Each line of the listing must be set down exactly as it stands.
........
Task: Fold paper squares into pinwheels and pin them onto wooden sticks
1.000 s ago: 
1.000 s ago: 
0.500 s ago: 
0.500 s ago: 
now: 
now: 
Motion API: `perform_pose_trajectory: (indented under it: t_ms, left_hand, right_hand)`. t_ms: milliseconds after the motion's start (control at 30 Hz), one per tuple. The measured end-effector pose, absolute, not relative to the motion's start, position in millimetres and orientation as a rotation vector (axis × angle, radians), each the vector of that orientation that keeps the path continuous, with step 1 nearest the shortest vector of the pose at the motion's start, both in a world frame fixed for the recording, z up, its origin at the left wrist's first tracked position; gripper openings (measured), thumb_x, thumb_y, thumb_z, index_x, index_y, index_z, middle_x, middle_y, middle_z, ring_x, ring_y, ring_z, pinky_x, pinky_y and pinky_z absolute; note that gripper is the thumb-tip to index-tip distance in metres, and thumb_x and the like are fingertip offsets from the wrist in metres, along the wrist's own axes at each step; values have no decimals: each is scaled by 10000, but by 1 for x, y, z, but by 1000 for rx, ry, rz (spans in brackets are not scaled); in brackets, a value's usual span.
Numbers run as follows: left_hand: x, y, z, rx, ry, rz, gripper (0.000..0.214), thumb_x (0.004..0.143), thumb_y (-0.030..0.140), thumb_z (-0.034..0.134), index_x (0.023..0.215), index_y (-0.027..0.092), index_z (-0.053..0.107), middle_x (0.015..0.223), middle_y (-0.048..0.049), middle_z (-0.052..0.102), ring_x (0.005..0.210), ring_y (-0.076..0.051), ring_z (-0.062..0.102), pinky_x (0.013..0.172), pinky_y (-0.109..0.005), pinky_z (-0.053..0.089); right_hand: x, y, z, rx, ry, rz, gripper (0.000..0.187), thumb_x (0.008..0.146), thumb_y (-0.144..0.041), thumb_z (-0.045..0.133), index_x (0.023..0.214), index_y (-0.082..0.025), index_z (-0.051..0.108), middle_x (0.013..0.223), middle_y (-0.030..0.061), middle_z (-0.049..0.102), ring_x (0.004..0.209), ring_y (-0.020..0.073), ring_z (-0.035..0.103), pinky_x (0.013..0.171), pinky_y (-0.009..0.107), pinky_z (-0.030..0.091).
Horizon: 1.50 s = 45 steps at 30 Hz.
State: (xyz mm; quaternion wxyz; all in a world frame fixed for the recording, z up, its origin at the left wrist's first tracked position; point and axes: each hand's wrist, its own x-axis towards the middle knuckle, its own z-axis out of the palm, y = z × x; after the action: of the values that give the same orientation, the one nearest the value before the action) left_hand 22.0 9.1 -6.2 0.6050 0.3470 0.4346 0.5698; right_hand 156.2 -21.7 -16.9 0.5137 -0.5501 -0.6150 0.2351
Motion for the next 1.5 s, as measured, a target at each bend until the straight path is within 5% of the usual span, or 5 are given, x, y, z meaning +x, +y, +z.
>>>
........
Reply:
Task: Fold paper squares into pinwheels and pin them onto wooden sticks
1.000 s ago: 
1.000 s ago: 
0.500 s ago: 
0.500 s ago: 
now: 
now: 
Motion API: `perform_pose_trajectory: (indented under it: t_ms, left_hand, right_hand)`. t_ms: milliseconds after the motion's start (control at 30 Hz), one per tuple. The measured end-effector pose, absolute, not relative to the motion's start, position in millimetres and orientation as a rotation vector (axis × angle, radians), each the vector of that orientation that keeps the path continuous, with step 1 nearest the shortest vector of the pose at the motion's start, both in a world frame fixed for the recording, z up, its origin at the left wrist's first tracked position; gripper openings (measured), thumb_x, thumb_y, thumb_z, index_x, index_y, index_z, middle_x, middle_y, middle_z, ring_x, ring_y, ring_z, pinky_x, pinky_y and pinky_z absolute; note that gripper is the thumb-tip to index-tip distance in metres, and thumb_x and the like are fingertip offsets from the wrist in metres, along the wrist's own axes at each step; values have no decimals: each is scaled by 10000, but by 1 for x, y, z, but by 1000 for rx, ry, rz (spans in brackets are not scaled); in brackets, a value's usual span.
Numbers run as follows: left_hand: x, y, z, rx, ry, rz, gripper (0.000..0.214), thumb_x (0.004..0.143), thumb_y (-0.030..0.140), thumb_z (-0.034..0.134), index_x (0.023..0.215), index_y (-0.027..0.092), index_z (-0.053..0.107), middle_x (0.015..0.223), middle_y (-0.048..0.049), middle_z (-0.052..0.102), ring_x (0.005..0.210), ring_y (-0.076..0.051), ring_z (-0.062..0.102), pinky_x (0.013..0.172), pinky_y (-0.109..0.005), pinky_z (-0.053..0.089); right_hand: x, y, z, rx, ry, rz, gripper (0.000..0.187), thumb_x (0.008..0.146), thumb_y (-0.144..0.041), thumb_z (-0.045..0.133), index_x (0.023..0.214), index_y (-0.082..0.025), index_z (-0.051..0.108), middle_x (0.013..0.223), middle_y (-0.030..0.061), middle_z (-0.049..0.102), ring_x (0.004..0.209), ring_y (-0.020..0.073), ring_z (-0.035..0.103), pinky_x (0.013..0.171), pinky_y (-0.009..0.107), pinky_z (-0.030..0.091).
Horizon: 1.50 s = 45 steps at 30 Hz.
State: (xyz mm; quaternion wxyz; all in a world frame fixed for the recording, z up, its origin at the left wrist's first tracked position; point and axes: each hand's wrist, its own x-axis towards the middle knuckle, its own z-axis out of the palm, y = z × x; after the action: of the values that give the same orientation, the one nearest the value before the action) left_hand 22.0 9.1 -6.2 0.6050 0.3470 0.4346 0.5698; right_hand 156.2 -21.7 -16.9 0.5137 -0.5501 -0.6150 0.2351
Motion for the next 1.5 s, as measured, a target at each bend until the straight path is within 5% of the usual span, or 5 are given, x, y, z meaning +x, +y, +z.
>>>

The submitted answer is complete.